I assume this would work when printing on clear as well as on translucent ("back-lit") media types. For example, print on clear then apply second-surface to translucent acrylic.
My printer (VG2) requires me to specify one of my clear media types before it will show me any white ink profiles. [Now that I type that... I haven't installed any back-lit media profiles. If I did, I suppose they would also allow me to specify white ink.]
(I hope this wasn't too much of a thread hijack. ;))
 

Gino

Premium Subscriber
Usually a face is already there, so you can measure it, but when the face is gone.....an old trick is to take a long piece of .177 or 3/16" acrylic maybe 2 inches wide by say 4' or so and place it fully up against one end. Mark the cabinet exactly where it stops and go to the other end and mark it. Add the foot or so from the middle portion between your two marks and when you add it all up, deduct maybe 3/8" for your length. For the height, take a piece 20" long by 2" and do the same. Different manufacturers and some DIY home made boxes don't always follow the rules for dimensions. This will help in that respect. As you do more and more of them, you'll get real fast at it.
 

Andy D

Active Member
A translucent digital print needs a white layer for light to reflect through the graphic for day viewing. It is also recommended to double print the colors for more accurate color density (PRINT/WHITE/PRINT). Color density on a translucent digital print is important in order to keep the graphic from looking washed out at night.

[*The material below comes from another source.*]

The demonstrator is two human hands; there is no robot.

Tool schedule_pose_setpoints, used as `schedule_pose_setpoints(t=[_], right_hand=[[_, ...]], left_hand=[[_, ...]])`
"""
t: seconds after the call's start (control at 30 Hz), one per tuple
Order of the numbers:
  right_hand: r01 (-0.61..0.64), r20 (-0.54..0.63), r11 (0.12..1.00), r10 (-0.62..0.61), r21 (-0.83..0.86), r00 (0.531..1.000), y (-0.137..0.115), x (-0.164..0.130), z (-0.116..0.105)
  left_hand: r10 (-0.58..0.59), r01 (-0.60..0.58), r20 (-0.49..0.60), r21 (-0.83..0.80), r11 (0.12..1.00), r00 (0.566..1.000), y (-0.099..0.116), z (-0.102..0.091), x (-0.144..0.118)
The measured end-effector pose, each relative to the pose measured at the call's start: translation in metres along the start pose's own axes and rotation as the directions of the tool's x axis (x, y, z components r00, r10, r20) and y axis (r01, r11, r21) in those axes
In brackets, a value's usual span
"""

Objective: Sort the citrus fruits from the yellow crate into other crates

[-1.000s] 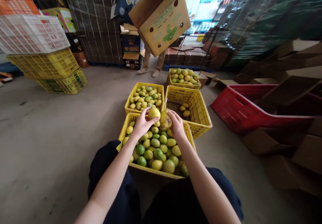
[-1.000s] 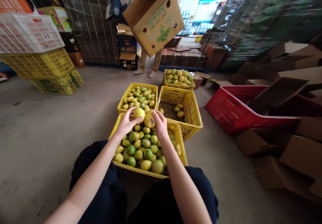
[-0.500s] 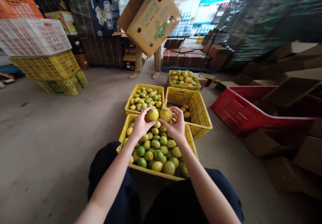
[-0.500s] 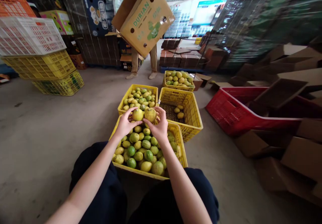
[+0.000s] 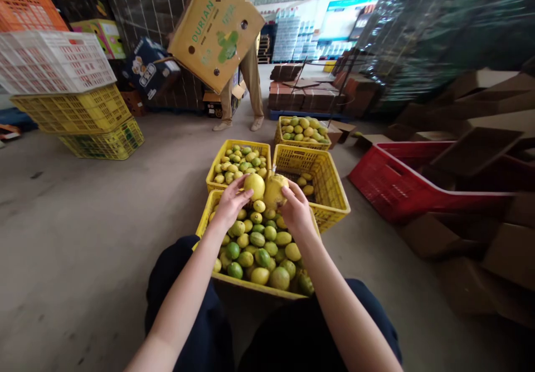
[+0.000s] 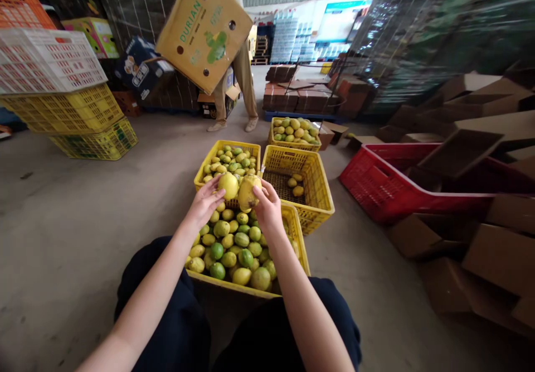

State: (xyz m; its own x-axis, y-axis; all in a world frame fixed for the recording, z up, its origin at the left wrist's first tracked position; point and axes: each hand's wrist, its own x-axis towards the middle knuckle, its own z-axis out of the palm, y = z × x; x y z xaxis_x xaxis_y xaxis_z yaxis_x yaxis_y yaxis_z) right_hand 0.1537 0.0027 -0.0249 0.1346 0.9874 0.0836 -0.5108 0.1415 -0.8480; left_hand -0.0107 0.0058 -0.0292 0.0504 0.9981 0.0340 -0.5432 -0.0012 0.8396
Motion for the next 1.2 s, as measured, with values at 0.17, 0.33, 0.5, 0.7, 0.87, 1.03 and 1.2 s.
schedule_pose_setpoints(t=[0.17,0.33,0.5,0.7,0.87,1.03,1.2], right_hand=[[-0.09,-0.088,0.993,0.096,0.078,0.991,0.015,0.007,-0.005],[-0.198,-0.209,0.975,0.216,0.102,0.954,0.031,0.007,-0.004],[-0.22,-0.1,0.962,0.238,0.158,0.966,0.032,-0.001,0.002],[-0.315,-0.02,0.929,0.325,0.193,0.945,0.025,-0.009,0.008],[-0.421,0.082,0.883,0.414,0.208,0.907,0.021,-0.013,0.013],[-0.44,0.075,0.863,0.436,0.25,0.897,0.019,-0.012,0.013],[-0.467,0.001,0.827,0.491,0.314,0.871,0.014,-0.01,0.013]], left_hand=[[-0.077,0.078,0.017,-0.109,0.991,0.997,-0.006,0.007,-0.002],[-0.175,0.171,-0.004,-0.19,0.967,0.985,-0.011,0.017,0.0],[-0.255,0.254,0.015,-0.123,0.959,0.967,-0.013,0.015,0.004],[-0.211,0.215,0.043,-0.121,0.969,0.977,-0.016,0.013,0.007],[-0.158,0.162,0.038,-0.164,0.973,0.987,-0.019,0.018,0.006],[-0.072,0.071,-0.04,-0.033,0.997,0.997,-0.029,0.015,0.007],[-0.011,0.033,-0.151,0.148,0.988,0.988,-0.031,0.017,0.007]])
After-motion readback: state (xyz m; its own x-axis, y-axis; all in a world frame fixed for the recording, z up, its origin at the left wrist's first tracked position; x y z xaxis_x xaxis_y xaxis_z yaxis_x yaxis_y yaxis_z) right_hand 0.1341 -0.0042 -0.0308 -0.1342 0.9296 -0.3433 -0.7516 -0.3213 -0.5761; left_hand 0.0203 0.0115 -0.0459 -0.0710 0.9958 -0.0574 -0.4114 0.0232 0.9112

This! Double striking your print is fine in a few situations, depending on the color, and I guess it's fine for mom-n-pop shops who have customers who don't care, but it is not the correct way to print a back lit print.
 

Andy D

Active Member
Thank you!
I assume this would work when printing on clear as well as on translucent ("back-lit") media types. For example, print on clear then apply second-surface to translucent acrylic.
My printer (VG2) requires me to specify one of my clear media types before it will show me any white ink profiles. [Now that I type that... I haven't installed any back-lit media profiles. If I did, I suppose they would also allow me to specify white ink.]
(I hope this wasn't too much of a thread hijack. ;))

someone dm me this morning about that, this is a copy-n-paste of several messages from that:
On the back of clear plexiglass: mirrored printed clear - white diffuser (not printed) - mirrored printed clear

UV lamination isn't required

You could use printable white translucent vinyl, and print to that mirrored: On the back of clear plexiglass: mirrored printed clear - mirrored printed white translucent vinyl.

There needs to be a layer of white between the two layers of ink, so that the back layer doesn't show during the day, only at night when
the sign is lit.

Two more things:
1- You will probably have to apply the second print wet, in front of a light to make sure everything lines up...
if an image in your art doesn't line up it doesn't really matter, it will look a little "soft", but text need to line up, especially small text, so focus on that.

2- Make sure you do a test, with some clear vinyls, the adhesive will become white and blotchy when applied wet.
I would make a small test and let it sit overnight the first time you make a sign this way.